S.D.: Concernant le cas particulier du reefer, à l’export, les industriels se sont en effet heurtés au manque de conteneurs maritimes sous température dirigée durant la crise. Même si elle a été amplifiée par la pandémie, la gestion du reefer constitue en effet une problématique qui date d’avant la crise. Les raisons sont connues: un sur-stockage fin 2019 en Asie du fait de la grippe porcine mais plus généralement le manque d’investissement ces dernières années dans ces équipements sur un marché en croissance. Les contraintes de la réglementation IMO 2020 sont venues réduire encore les capacités existantes et accentuer le problème. Ces tendances ont créé un réel déséquilibre entre disponibilité et demande et un goulot d’étranglement sur les ports chinois à l’aube de la crise. À l’import, les capacités maritimes ont été réduites de manière historique. Globalement, on a observé une hausse de 11 % de blank sailing par rapport à l’année dernière. En effet, les armateurs ont été agiles pour s’adapter à la demande et maintenir un certain niveau de tarif. Nos bonnes relations avec eux nous ont permis de toujours trouver des capacités pour nos clients.
Pour vous, la crise sera-t-elle le catalyseur d’une nouvelle organisation ou d’une nouvelle façon d’appréhender les échanges internationaux?
S.D.: La crise a mis encore plus en valeur la nécessité de la proximité client, celle qui nous a permis d’être agiles et de trouver des solutions. L’équilibre entre digital et physique dans le travail et dans la relation avec les clients a également été modifié par cette expérience. Il faut maintenant trouver le bon dosage.
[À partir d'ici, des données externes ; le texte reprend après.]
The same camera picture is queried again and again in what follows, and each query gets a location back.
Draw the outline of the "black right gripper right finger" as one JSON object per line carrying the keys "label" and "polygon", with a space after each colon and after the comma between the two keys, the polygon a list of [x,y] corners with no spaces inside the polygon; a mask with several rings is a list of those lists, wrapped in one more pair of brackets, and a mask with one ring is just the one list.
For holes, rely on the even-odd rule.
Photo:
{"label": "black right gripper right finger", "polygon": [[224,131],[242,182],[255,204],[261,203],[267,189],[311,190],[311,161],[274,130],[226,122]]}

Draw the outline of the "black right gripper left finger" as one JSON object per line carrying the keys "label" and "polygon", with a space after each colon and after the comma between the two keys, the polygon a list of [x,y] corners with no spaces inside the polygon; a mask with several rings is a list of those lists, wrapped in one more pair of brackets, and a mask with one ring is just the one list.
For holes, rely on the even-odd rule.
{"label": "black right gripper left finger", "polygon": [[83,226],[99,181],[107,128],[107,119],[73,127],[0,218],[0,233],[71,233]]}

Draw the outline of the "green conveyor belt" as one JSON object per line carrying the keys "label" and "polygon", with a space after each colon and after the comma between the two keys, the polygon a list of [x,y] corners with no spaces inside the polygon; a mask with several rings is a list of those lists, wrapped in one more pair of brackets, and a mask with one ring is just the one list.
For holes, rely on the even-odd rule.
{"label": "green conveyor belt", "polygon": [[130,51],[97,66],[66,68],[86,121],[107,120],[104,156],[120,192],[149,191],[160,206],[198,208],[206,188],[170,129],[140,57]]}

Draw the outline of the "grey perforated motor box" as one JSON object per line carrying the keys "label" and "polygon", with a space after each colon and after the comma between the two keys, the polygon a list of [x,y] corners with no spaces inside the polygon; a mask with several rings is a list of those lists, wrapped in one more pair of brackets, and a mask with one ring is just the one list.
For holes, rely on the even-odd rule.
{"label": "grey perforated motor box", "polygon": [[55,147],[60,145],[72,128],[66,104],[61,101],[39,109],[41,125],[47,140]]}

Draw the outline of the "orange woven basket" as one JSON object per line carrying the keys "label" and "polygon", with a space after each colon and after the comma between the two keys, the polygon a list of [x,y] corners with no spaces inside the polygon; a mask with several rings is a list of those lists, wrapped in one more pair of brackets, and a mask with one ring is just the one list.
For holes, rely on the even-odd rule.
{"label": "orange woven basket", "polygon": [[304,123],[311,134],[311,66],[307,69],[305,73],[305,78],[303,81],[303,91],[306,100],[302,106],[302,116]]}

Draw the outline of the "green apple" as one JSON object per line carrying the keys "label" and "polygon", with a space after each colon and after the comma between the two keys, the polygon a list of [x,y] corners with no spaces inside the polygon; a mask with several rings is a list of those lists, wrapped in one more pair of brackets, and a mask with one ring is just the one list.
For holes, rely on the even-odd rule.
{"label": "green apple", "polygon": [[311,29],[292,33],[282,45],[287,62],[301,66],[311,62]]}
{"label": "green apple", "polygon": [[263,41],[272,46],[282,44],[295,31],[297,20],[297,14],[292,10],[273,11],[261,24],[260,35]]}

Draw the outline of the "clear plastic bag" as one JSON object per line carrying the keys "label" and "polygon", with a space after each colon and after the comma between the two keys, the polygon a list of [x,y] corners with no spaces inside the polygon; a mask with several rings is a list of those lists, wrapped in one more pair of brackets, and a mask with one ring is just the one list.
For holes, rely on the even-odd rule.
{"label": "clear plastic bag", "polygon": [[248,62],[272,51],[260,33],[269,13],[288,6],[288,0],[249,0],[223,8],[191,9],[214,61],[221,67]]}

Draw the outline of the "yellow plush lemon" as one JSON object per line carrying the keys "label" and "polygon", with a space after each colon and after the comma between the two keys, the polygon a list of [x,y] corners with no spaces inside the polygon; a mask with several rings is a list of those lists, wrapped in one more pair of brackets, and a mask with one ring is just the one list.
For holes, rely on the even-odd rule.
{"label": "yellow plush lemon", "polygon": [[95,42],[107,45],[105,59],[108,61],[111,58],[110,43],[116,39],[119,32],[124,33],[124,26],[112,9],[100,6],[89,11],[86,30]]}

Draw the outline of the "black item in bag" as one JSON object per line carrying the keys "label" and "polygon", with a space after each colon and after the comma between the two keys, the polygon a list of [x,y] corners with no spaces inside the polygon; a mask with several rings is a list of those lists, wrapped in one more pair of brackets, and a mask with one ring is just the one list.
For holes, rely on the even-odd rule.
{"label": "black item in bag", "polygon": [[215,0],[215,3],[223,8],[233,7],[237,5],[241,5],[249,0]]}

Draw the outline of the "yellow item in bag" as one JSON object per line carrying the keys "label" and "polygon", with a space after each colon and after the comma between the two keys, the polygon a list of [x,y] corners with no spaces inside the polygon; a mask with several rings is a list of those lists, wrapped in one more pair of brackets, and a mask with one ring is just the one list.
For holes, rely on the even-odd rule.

Y aura-t-il selon vous un avant et après-Covid 19 dans le transport maritime?
S.D.: Beaucoup le pensent en tout cas. Il est certain que la crise a été inédite et que son ampleur va faire évoluer notre secteur. C’est une certitude car c’est une nécessité. La logistique et le transport ont été en première ligne dans la chaîne de valeur des entreprises. Cette mise en valeur est une responsabilité forte et nous sommes prêts à l’assumer. Il est encore trop tôt pour connaître la nature des changements, mais ils devront être collectifs.
En dépit du contexte, les engagements pour l’environnement ne doivent pas être oubliés. La demande des entreprises pour des solutions neutres est forte et nous nous devons de les accompagner. Ainsi, comme annoncé en début d’année, dans le cadre du programme « Net Zero Carbon », toutes les émissions de CO2 des expéditions de groupage maritime de 2020 ont été compensées. Cet engagement s’accompagne pour notre part d’un développement technologique avec Sea Explorer, qui permet à nos clients de trouver le meilleur itinéraire (même en période de crise) en fonction de leur politique environnementale.